More recently, since the
1950s, artificial insemination has become the way of the dairy cow. Through
artificial insemination, fewer than a thousand elite bulls serve as sires for
entire generations of calves. Although conception is dependent upon effective
herd management and heat detection which increase the time the dairy farmer
must spend with the cows, a few factors have prompted farmers to use artificial
insemination nearly exclusively. The foremost contributor is the high quality
of calves produced through artificial insemination. Artificial insemination
also limits the need for farmers to maintain their own bulls, which contributes
to safety, as bulls can be dangerous animals to keep on the farm. Some dairy
farms, however, still use live bulls, as it is easier to maintain a few bulls
than implement the extensive herd management requirements to use artificial
insemination effectively.
Dairy cows
being fed
Dairy heifers are treated
most generously by farmers, as the heifers form the farmer's future herd of
cows. As a cow cannot produce milk until after calving (giving birth), most
farmers will attempt to breed heifers as soon as they are fit, at about fifteen
months of age. A cow's gestation period is about nine months (279 days long),
so most heifers give birth and become cows at about two years of age.
A cow will produce large
amounts of milk over its lifetime. Certain breeds, of course, produce more milk
than others; however, each breed normally used in dairy production ranges from
8,000 to 12,700 kg (18,000 to 28,000 pounds) of milk per annum. The average for
milk cows in the US in 2005 was 8,800 kg (19,576 pounds). The process of
milking the cow is essential for the cow's survival. If the cow is not milked
properly the pressure will build inside the udder causing it to explode.
About 70 days after
calving, a cow's milk production will peak. The cow is then bred. The cow's
production slowly dwindles until, at about 305 days after calving, the cow is
'dried', when the farmer stops milking her. About sixty days later, one year
after her previous calf was born, a cow will give birth again.
Alternatively, farms may
choose to forego this cycle, and settle for the lower production rate of
perennial cows. A survey performed by DHI Computing Service in Utah, found that
average production had dropped to 21.6 kg/day (corresponds to 7,900 kg/year)

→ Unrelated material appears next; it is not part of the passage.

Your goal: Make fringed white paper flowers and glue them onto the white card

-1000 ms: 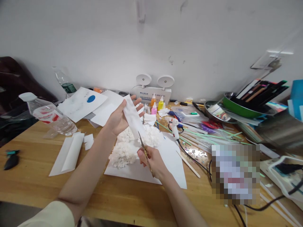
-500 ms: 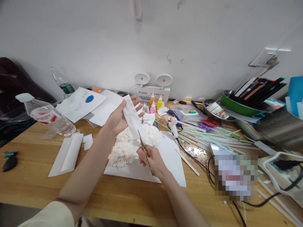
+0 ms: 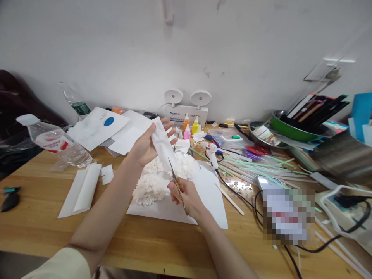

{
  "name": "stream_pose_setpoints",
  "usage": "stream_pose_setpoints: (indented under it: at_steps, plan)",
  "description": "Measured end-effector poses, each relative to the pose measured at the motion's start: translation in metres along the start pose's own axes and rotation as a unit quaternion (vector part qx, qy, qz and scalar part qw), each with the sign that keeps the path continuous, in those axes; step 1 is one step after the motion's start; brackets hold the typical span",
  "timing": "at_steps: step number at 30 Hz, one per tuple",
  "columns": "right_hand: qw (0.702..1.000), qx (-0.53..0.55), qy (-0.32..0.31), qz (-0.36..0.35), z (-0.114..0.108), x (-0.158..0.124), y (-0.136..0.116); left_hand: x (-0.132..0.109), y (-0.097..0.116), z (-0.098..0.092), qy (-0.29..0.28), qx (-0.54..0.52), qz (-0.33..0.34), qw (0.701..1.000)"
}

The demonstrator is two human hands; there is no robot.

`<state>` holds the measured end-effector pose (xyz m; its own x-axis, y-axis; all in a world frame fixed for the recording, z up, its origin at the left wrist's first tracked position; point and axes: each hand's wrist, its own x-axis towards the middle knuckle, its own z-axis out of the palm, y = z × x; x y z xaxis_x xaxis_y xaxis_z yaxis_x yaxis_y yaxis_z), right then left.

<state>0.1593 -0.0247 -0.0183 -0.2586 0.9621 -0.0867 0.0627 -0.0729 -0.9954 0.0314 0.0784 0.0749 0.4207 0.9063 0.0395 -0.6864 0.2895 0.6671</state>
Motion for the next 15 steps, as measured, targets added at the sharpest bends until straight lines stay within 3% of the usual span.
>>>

after four years of continuous milking.
When kept inside year-round
most dairy cows live to be five or six years old before their annual milk
production decreases to the point where it is no longer profitable for a farmer
to keep them. Grazing cows will not produce as much milk; however, they will
likely have a longer lifetime, up to 12 years depending on production that is
measured monthly, because a farmer who grazes his cattle will generally retain
cows that produce less milk than cows owned by farmers who raise cattle in
barns. At death, the cow is butchered and sold for its meat.
More recently, certain
practices have been enacted to ensure that high quality cows' progeny is more
widespread than what is naturally possible. Some cows are 'flushed', where 7-12
embryos are removed from their reproductive systems. These embryos are then
transferred into other cows who serve as surrogate mothers. This process is
called an 'embryo transfer'.
Exotic dairy cattle are
divided into six major breeds. These are the: Holstein-Friesian, Brown Swiss, Guernsey,
Ayrshire, Jersey, Sahiwal and Milking Shorthorn. Other dairy breeds include Danish
Red, Red Sindhi, Butana, Illawarra, etc.